MINOT, N.D. — Let's stipulate, for the purposes of this column, to the idea that former Miss America Cara Mund believes what she says when she tells us she's an independent with no great affinity for either political party.
Let's set aside any concerns that this might be a gambit deployed by a largely left-leaning candidate who wants to eschew, at least nominally, the Democratic brand in a very Republican state where no Democrat has won on the statewide ballot since 2012.
Whatever is truly behind Mund's motivations, she's quickly being defined, both by her actions and those most enthusiastic about her campaign, as an alternative candidate for North Dakota liberals chagrined that the Democratic-NPL candidate, Mark Haugen, is pro-life.
Allow me to make my case.
This week Mund held a fundraiser at the home Thomas Dickson , a long-time liberal activist, a former chairman of the Democratic-NPL, and the former chairman of Democratic Sen. Heidi Heitkamp's campaign. Based on the pictures and social media posts from the event, if there was someone who might credibly be called right-of-center in attendance, I don't know who they are.
Today she gave the first long-form interview of her campaign to left-wing talk radio host Joel Heitkamp , brother to Heidi Heitkamp, who pitched the candidate softballs while looking on adoringly.
At one point Heitkamp asked Mund if she voted for Donald Trump in 2016 or 2020, and she refused to name who she voted for, and instead of pushing this largely undefined political newcomer to give voters a straight answer, Heitkamp made some excuse for her having to do with the privacy of the voting booth.
Great journalism, that. Anyone think he would have accepted a nonanswer like that from a Republican?
Let's keep going.
The state's left-of-center columnists have been doing a lot of heavy breathing about her campaign, too.
Mike McFeely is enthusiastic .
Jim Shaw is gung-ho .
Mike Jacobs is smiling .
Lloyd Omdahl is on the bus .
Tony Bender is thrilled .
On social media, it's probably not your conservative friends who are enthusiastic about Mund's entry to the House race.
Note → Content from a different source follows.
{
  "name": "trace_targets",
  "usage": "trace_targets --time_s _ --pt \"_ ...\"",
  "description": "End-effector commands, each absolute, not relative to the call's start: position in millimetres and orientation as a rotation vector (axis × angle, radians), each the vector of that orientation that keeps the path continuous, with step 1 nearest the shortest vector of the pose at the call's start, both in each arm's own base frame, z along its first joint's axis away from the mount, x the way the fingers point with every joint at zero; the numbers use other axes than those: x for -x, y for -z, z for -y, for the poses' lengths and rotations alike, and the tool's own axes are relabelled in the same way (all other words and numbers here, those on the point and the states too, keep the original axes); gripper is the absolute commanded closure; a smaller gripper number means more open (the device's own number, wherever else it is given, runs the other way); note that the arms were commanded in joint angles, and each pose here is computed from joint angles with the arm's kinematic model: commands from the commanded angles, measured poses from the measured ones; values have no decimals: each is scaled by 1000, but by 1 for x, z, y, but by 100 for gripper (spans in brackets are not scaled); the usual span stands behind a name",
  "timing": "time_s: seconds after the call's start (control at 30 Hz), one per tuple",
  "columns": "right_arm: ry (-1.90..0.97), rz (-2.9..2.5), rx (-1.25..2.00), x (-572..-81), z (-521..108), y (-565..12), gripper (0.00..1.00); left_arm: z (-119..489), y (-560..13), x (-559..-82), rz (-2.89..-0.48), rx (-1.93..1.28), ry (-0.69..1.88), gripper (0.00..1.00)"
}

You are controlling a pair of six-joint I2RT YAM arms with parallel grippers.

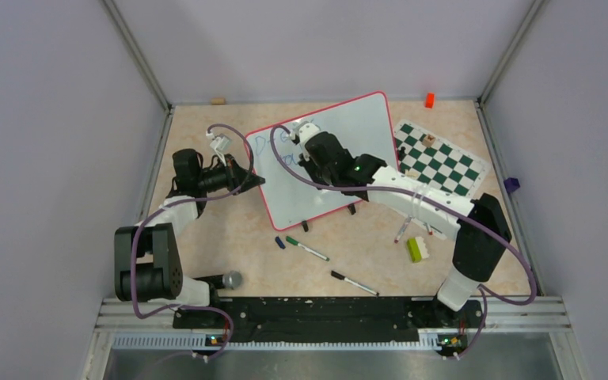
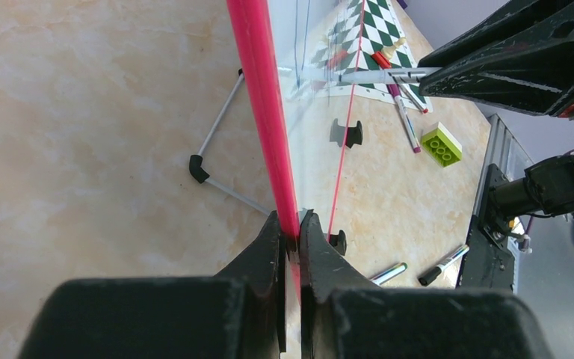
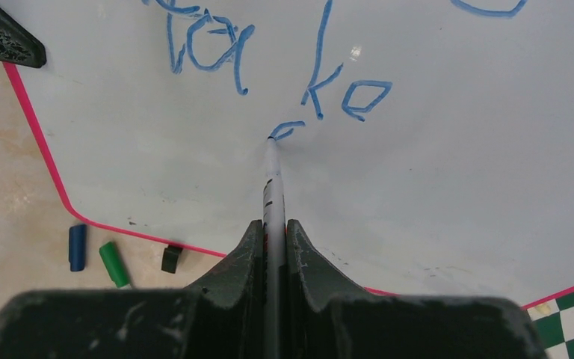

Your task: Write a sentence on the whiteboard

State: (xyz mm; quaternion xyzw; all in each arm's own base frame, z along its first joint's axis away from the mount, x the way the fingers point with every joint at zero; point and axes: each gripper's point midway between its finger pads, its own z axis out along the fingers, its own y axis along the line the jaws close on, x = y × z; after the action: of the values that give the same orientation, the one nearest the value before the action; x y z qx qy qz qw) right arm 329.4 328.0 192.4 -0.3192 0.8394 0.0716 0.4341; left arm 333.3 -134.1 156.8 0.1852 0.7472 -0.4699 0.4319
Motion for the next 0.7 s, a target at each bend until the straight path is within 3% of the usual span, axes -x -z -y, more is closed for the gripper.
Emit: trace_targets --time_s 0.0,0.37,0.67 --pt "-174 -2114 800 -327 -321 -183 100 134 -147 -337 -1826 -565 1060 100" --pt "-188 -2140 805 -316 -314 -175 100 134 -147 -337 -1824 -566 1057 100" --pt "-291 -2057 758 -313 -320 -220 100 134 -147 -337 -1825 -565 1057 100"
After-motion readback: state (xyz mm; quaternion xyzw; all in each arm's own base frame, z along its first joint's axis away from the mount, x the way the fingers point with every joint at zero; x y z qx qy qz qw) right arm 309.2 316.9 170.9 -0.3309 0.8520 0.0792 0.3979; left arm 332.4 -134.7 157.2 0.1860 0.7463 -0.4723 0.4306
North Dakota's voters are watching all this. They know where these commentators come down politically. They may be wondering to themselves how someone who is supposedly independent, someone who claims to have problems with both parties, can garner so much adoring attention from just one side of the political divide.
Our state's right-of-center voters are out there waiting for Mund to do something that appeals to them.
If the political independence Mund lays claim to is genuine, and it's not a campaign costume she's donned for the sake of expediency, then she should be mindful of how she's being perceived. The left-of-center columnists and activists and radio hosts she's ingratiated herself to represent the minority in North Dakota's electorate.
Mund is not going to be elected to the House of Representatives by taking the votes of disappointed progressives away from the pro-life Democratic-NPL candidate. Even if she took them all — and she won't — there wouldn't be enough to win.
In North Dakota, nobody wins on the statewide ballot without appealing to a lot of people who think of themselves as Republicans.
Mund will go nowhere if she doesn't peel some Republican and conservative-leaning independent voters away from Armstrong.
And she's not going to do that while basking in the adulation of a left-wing audience.